Problem:
Every record must come back unchanged, apart from the pictures, which are dropped.

Material for this exercise:

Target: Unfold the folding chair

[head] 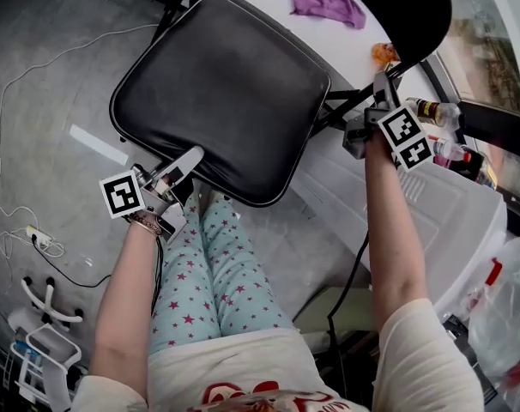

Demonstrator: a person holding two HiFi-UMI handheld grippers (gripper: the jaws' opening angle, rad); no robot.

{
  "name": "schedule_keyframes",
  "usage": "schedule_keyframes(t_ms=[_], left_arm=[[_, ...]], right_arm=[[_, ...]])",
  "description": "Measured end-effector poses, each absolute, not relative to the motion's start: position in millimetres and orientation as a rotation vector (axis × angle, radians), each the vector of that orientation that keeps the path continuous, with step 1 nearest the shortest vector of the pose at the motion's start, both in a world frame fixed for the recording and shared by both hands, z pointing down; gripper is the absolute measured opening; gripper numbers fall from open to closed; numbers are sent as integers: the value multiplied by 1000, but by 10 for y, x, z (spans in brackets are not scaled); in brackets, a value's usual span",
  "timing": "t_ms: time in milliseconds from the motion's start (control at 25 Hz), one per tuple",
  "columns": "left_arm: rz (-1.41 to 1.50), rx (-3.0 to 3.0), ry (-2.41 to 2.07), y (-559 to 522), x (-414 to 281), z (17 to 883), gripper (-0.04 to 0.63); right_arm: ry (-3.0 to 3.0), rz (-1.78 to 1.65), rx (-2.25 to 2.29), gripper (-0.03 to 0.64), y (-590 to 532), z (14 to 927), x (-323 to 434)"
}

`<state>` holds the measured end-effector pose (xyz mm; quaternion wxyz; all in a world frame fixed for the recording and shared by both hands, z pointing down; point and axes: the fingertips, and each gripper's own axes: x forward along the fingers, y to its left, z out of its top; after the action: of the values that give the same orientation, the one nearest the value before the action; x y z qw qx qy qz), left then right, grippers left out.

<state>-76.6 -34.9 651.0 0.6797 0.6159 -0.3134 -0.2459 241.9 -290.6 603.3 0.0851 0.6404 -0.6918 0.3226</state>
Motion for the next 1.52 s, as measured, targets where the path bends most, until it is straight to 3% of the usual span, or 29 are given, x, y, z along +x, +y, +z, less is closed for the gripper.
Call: schedule_keyframes(t_ms=[680, 1520], left_arm=[[-586, 1517, -709, 611, -1094, 7128, 201], [-599, 1527, -697, 1095, -1251, 7584, 221]], right_arm=[[-2181, 909, 1879, 129, -1713, 5970, 2023], [-2225, 792, 1893, 129, -1001, 5981, 1817]])
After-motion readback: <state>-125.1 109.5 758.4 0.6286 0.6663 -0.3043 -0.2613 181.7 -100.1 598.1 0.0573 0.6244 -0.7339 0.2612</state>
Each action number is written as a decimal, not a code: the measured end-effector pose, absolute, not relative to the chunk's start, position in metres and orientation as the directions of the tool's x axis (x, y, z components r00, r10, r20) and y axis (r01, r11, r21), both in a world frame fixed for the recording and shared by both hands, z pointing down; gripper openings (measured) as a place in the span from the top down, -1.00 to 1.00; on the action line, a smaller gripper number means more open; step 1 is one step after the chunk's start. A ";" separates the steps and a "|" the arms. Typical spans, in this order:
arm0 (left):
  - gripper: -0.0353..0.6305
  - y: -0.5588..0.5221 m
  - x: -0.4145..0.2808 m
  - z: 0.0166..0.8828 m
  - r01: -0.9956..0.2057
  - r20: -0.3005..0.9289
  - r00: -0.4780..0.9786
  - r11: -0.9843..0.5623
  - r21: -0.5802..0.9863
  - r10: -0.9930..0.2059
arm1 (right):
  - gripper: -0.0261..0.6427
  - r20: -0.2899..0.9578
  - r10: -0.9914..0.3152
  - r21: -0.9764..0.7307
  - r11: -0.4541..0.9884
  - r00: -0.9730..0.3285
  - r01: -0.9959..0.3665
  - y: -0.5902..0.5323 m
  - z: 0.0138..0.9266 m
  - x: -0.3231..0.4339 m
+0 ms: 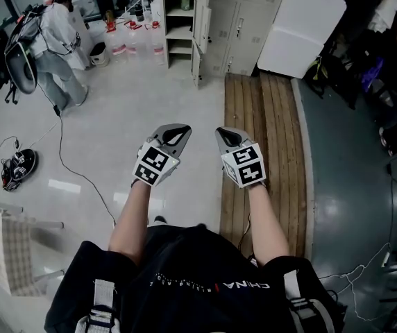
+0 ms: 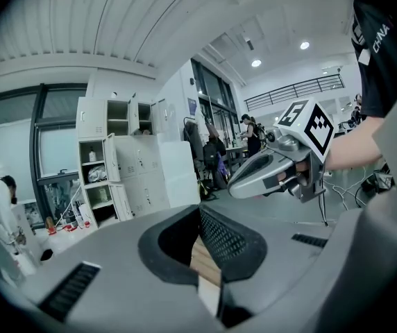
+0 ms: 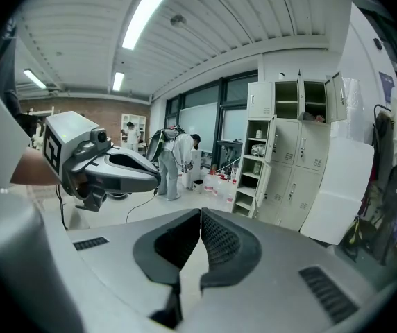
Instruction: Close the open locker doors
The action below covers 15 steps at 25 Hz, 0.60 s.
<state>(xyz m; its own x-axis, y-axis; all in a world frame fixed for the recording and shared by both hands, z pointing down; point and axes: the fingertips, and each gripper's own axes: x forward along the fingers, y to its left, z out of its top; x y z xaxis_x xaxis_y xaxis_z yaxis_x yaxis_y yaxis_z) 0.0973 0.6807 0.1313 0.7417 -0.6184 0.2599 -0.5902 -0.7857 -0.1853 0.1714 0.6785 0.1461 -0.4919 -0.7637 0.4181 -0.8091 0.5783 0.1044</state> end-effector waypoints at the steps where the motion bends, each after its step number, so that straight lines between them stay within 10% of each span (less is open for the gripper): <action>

Result of the task:
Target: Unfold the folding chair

[head] 

Demonstrator: a person holding two HiFi-UMI handheld grippers (gripper: the jaws' opening angle, rad); no robot.

{
  "name": "schedule_keyframes",
  "usage": "schedule_keyframes(t_ms=[_], left_arm=[[_, ...]], right_arm=[[_, ...]])",
  "description": "Measured end-effector poses, each absolute, not relative to the motion's start: position in millimetres and orientation as a rotation vector (axis × angle, radians), each the vector of that orientation that keeps the path continuous, with step 1 nearest the shortest vector of the pose at the motion's start, both in a world frame fixed for the recording and shared by both hands, z pointing down; gripper is the absolute measured opening; gripper numbers fall from open to closed; numbers are sent as integers: the value multiplied by 1000, but by 10 for y, x, z (spans in brackets are not scaled); in brackets, a value's usual span",
  "timing": "t_ms: time in milliseconds from the motion's start (control at 25 Hz), one per tuple",
  "columns": "left_arm: rz (-1.41 to 1.50), rx (-3.0 to 3.0), ry (-2.41 to 2.07), y (-559 to 522), x (-414 to 281), z (17 to 883), gripper (-0.04 to 0.63); right_arm: ry (-3.0 to 3.0), rz (-1.78 to 1.65), rx (-2.25 to 2.29), gripper (-0.03 to 0.64), y (-590 to 532), z (14 to 927), x (-323 to 434)"
}

`<state>` holds the measured end-effector pose (xyz mm; quaternion wxyz; all in a world frame fixed for the recording and shared by both hands, z pointing down; point and axes: the fingertips, and each gripper's own axes: x forward along the fingers, y to its left, z out of its top; after the action: of the values that give the same orientation, the one nearest the value before the action; x y z qw qx qy qz), left then right, grippers left out.

<state>-76.6 -34.9 651.0 0.6797 0.6159 -0.3134 -0.2459 241.9 -290.6 603.3 0.0851 0.6404 -0.6918 0.3226</state>
Motion for the next 1.52 s, as measured, targets where the path bends most, until it is straight to 3% of the usual span, or 29 are given, x, y, z along +x, +y, +z, less is closed for the gripper.
Call: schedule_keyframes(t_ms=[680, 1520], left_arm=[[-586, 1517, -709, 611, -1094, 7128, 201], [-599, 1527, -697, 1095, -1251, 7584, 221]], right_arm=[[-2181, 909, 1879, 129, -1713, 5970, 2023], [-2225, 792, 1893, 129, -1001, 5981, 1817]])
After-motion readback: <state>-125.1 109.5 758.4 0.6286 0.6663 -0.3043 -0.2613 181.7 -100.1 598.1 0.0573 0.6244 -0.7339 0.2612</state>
Each action number is written as a decimal, not a code: the measured end-effector pose, absolute, not relative to the chunk's start, position in metres and orientation as the directions of the tool's x axis (x, y, z components r00, r10, r20) and y axis (r01, r11, r21), both in a world frame fixed for the recording and shared by both hands, z pointing down; gripper openings (measured) as a place in the span from the top down, -1.00 to 1.00; on the action line, a smaller gripper number means more open; step 1 is one step after the chunk's start. A ";" separates the steps and a "|" the arms. Typical spans, in this order:
arm0 (left):
  - gripper: -0.0353..0.6305
  - y: -0.5588..0.5221 m
  - x: -0.4145..0.2808 m
  - z: 0.0166..0.8828 m
  - r01: -0.9956..0.2057
  - r20: -0.3005..0.9289
  - r00: -0.4780..0.9786
  - r11: -0.9843..0.5623
  - r21: -0.5802..0.9863
  - r10: -0.9930..0.2059
arm1 (right):
  - gripper: -0.0261..0.6427
  - r20: -0.2899..0.9578
  - r10: -0.9914..0.3152
  - r21: -0.9764..0.7307
  - r11: -0.4541..0.9884
  - r00: -0.9730..0.3285
  - r01: -0.9959..0.3665
  - y: -0.5902..0.5323 m
  - z: 0.0138..0.9266 m
  - x: -0.3231..0.4339 m
+0 ms: 
+0 ms: 
+0 ms: 
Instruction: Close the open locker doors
The action below covers 15 steps at 25 Hz, 0.60 s.
<state>(xyz m; its own x-axis, y-axis; all in a world frame fixed for the recording and shared by both hands, z pointing down; point and axes: the fingertips, and each gripper's own axes: x forward along the fingers, y to its left, z out of its top; x y z xaxis_x xaxis_y xaxis_z yaxis_x yaxis_y yaxis_z) 0.0973 0.6807 0.1313 0.7417 -0.6184 0.2599 -0.5902 -0.7857 -0.1853 0.1714 0.6785 0.1461 -0.4919 -0.7637 0.4181 -0.8091 0.5783 0.1044</state> end-effector waypoints at the steps where the motion bends, each after its step number, so that straight lines between them stay within 10% of each span (less is open for the gripper): <action>

This exercise requires nothing further.